Galerie Hubert Winter

Ingo Nussbaumer
Strings
4. May – 16. June 2007
Unter der Voraussetzung, dass die Reduzierung von t zu 0 und von 0 zu -t ist, können wir sagen: die Dauer ist die Verwandlung einer Abfolge in eine Umkehr. Das heißt:
DAS WERDEN EINES GEDÄCHTNISSES.
Die letzten Zeilen in: Afred Jarry, Heldentaten und Lehren des Dr. Faustroll (Pataphysiker). Neowissenschaftlicher Roman. Dt. v. I. Hartig und K. Völker. Hrsg. K. Völker. Berlin, Gerhardt Vlg, 1968.

'Auf den ersten Blick könnte es scheinen, als entstünden meine Aquarelle aus Wiederholungen, Reihungen und Variationen zu einem Thema, zu einem künstlerischen Motiv oder zu einer leitenden Idee, vergleichbar der seriellen Kunst in der zweiten Hälfte des 20. Jahrhunderts.

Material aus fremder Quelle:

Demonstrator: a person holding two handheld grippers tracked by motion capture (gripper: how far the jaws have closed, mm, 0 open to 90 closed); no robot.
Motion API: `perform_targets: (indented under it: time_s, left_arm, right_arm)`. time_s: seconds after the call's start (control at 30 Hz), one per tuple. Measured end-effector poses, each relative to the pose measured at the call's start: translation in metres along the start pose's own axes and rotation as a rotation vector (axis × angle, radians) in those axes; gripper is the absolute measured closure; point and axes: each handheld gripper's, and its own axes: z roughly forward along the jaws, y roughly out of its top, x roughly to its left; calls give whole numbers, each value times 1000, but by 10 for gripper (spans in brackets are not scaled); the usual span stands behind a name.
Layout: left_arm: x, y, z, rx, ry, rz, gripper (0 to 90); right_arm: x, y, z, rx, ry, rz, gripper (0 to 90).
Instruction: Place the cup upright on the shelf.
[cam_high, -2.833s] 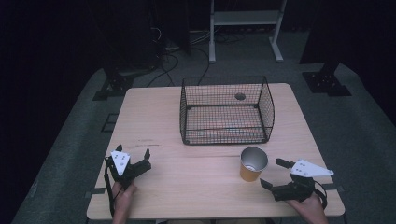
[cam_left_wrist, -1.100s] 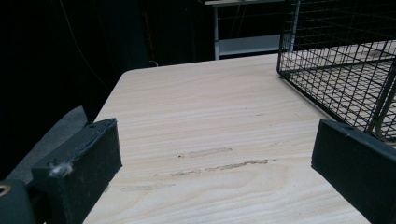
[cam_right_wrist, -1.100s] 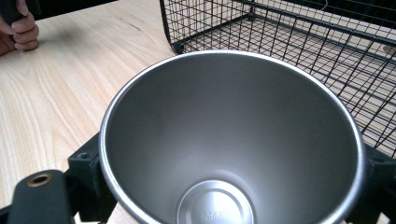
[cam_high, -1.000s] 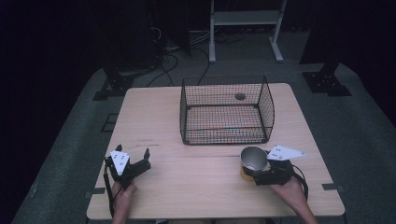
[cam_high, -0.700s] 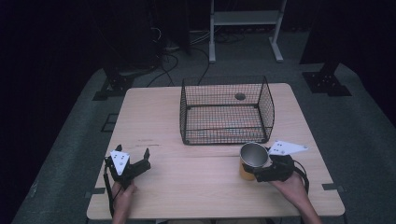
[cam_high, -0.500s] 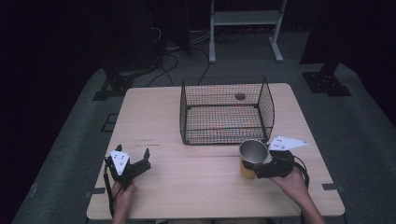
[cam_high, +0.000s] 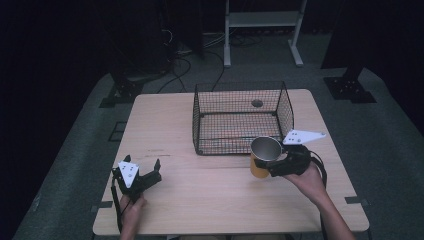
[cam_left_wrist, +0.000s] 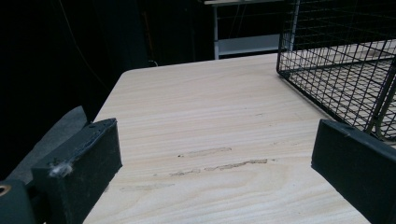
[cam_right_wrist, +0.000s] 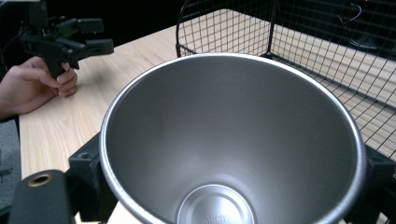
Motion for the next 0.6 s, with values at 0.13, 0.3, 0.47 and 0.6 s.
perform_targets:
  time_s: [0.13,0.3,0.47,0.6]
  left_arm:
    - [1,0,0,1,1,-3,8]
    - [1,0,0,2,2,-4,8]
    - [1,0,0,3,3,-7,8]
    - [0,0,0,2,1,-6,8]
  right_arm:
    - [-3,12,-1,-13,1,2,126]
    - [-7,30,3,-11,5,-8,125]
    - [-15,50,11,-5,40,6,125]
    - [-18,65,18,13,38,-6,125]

Aber eine solche Behauptung wäre zweifelsohne unzulänglich. Die leitende Idee geht nicht von einem Motiv aus, das bloß variiert und wiederholt wird und dann aufeinanderfolgt und in einer Sukzession besteht und hinterher zu einem Ganzen wird, sondern sie geht von einem simultanen Ganzen aus oder behält ein intuitives Ganzes von Beginn an im Blick. Dieses simultane Ganze besteht aus vibrierenden Bildteilen. Solche Vibrationen ereignen sich zwar scheinbar durch geringfügige Farbmodulationen oder durch feine Symmetriebrüche, sind aber in Wirklichkeit ikonische Verweise. So stellen die Teile immer Facetten, Fragmente eines noch darüber Hinausliegenden Rätsels vor. Und aus eben diesem darüber Hinausliegenden erzeugt sich die punktuelle Vibration. Jede Bildreihe gleicht einer sich erregenden und sich selbst verschluckenden Schlange.'    [Ingo Nussbaumer. 2007]


Mit der Ungewöhnlichkeit des klaren und nuancenreichen Farbauftrags, der präzisen scharfkantigen Ausführung hat Ingo Nussbaumer (geboren 1956 in Leibnitz, Steiermark, lebt und arbeitet in Wien) schon längst seine Aquarelle in die weiterführenden Auseinandersetzungen der Gegenwartskunst verortet. Themen wie Folie und Schatten, die sich zu subtilen und spannungsreichen Gefügen konstellieren, ziehen sich von Anfang an durch diese spezielle Seite seines Oeuvres. Mit der Bezeichnung 'color proposition', die abgekürzt mit 'cp' und Indexnummer zugleich diese Werkgruppe seit 1996 verzeichnet, deutet der Künstler beständig auf sein Verständnis von Bildaussagen durch Farbkonstellationen. 
Die Galerie Hubert Winter zeigt 36 neue Arbeiten. Sie sind zu geschlossenen Reihen und offenen Blöcken als Werkgruppen figuriert und in ein System von Bezügen und Verweisungen geführt. Aus diesem deutet sich die 'punktuelle Vibration' seiner Aquarelle an.